JBM - Eine aus den Niederlanden einreisende Tschechin wurde beim Kokain-Schmuggel erwischt und verhaftet.

Man muss sich eigentlich nicht wundern, dass Mitarbeiter vom Zoll misstrauisch werden, wenn eine aus den Niederlanden einreisende Person  - während einer Routinekontrolle  - als Reise-Grund  „Ich wollte nur Hundefutter kaufen“ zu hören bekommen.

Zöllnern nun aber auch noch klar zu machen, wie man 15 Kilo Hundefutter günstiger aus den Niederlanden nach Deutschland einführen kann, als es vor Ort zu kaufen, mag eine weitere Herausforderung sein.

Wenn es sich dann auch noch um ein in Tschechien zugelassenes Fahrzeug handelt, kann aus einem gesunden Misstrauen auch schon mal ein Verdacht werden, oder?

Spätestens aber dann, wenn man neben Zöllnern auch noch einen Zoll-Hund überlisten könnte, wäre das ein erfolgreicher Trick für jeden potentiellen Schmuggler.

Hierbei hatte die 41-jährige Autofahrerin aus Tschechin nämlich die Rechnung ohne ´Cleo´ gemacht. ´Cleo´ ist übrigens Zoll-Hund beim Duisburger Zoll und hat unter anderem  Kompetenz in Sachen Hundefutter - und eine ausgesprochen gute Nase für Drogen.

Zoll-Hund ´Cleo´- Bild: HZA-DU

Zoll-Hund ´Cleo´- Bild: HZA-DU

Während ein Zoll-Mitarbeiter die Handtasche der Dame im Auto öffnete, und in einem Glas mit Schraubverschluss magere drei Gramm ´Marihuana´- natürlich für den Eigenbedarf - fand, widmete sich ´Cleo´ völlig wichtigeren Dingen. Er interessierte sich vielmehr für das Hundefutter.

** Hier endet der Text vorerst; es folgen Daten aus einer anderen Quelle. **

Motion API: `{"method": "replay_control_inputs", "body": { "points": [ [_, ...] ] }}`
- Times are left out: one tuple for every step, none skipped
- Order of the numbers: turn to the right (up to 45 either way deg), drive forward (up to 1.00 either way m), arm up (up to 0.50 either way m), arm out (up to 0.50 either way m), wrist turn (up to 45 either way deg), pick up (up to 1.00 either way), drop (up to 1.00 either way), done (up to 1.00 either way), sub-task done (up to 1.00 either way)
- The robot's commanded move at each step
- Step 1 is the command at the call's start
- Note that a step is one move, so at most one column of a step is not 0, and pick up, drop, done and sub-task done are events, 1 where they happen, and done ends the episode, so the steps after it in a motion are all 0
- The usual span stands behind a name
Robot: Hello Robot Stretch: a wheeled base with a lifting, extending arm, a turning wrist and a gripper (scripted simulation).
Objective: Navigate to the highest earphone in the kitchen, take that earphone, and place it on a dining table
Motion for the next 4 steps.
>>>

Der 15-Kilo-Sack wirkte nach außen zunächst nicht auffällig, aber ´Cleo´ war doch der Meinung, dass sich in dem Hundefutter Zusätze befinden, die dort nicht rein gehören - und äußerte sich entsprechend.

Volltreffer! In dem Hundefutter befand sich tatsächlich etwas, was dort normalerweise nichts zu suchen hatte: eine kleine Tüte mit 110 Gramm Kokain - zusätzlich mit Aluminium-Folie umhüllt.

"Ein wirklich guter, aber trotzdem gescheiterter Versuch, die Nase meines Hundes zu überlisten", so Hundeführer Beermann vom Hauptzollamt Duisburg.

Die mutmaßliche Drogenschmugglerin wurde vorläufig festgenommen - die weiteren Ermittlungen übernimmt nun das Zollfahndungsamt in Essen.

Fazit: Misstrauen ist nicht immer gut - Kontrolle oft besser.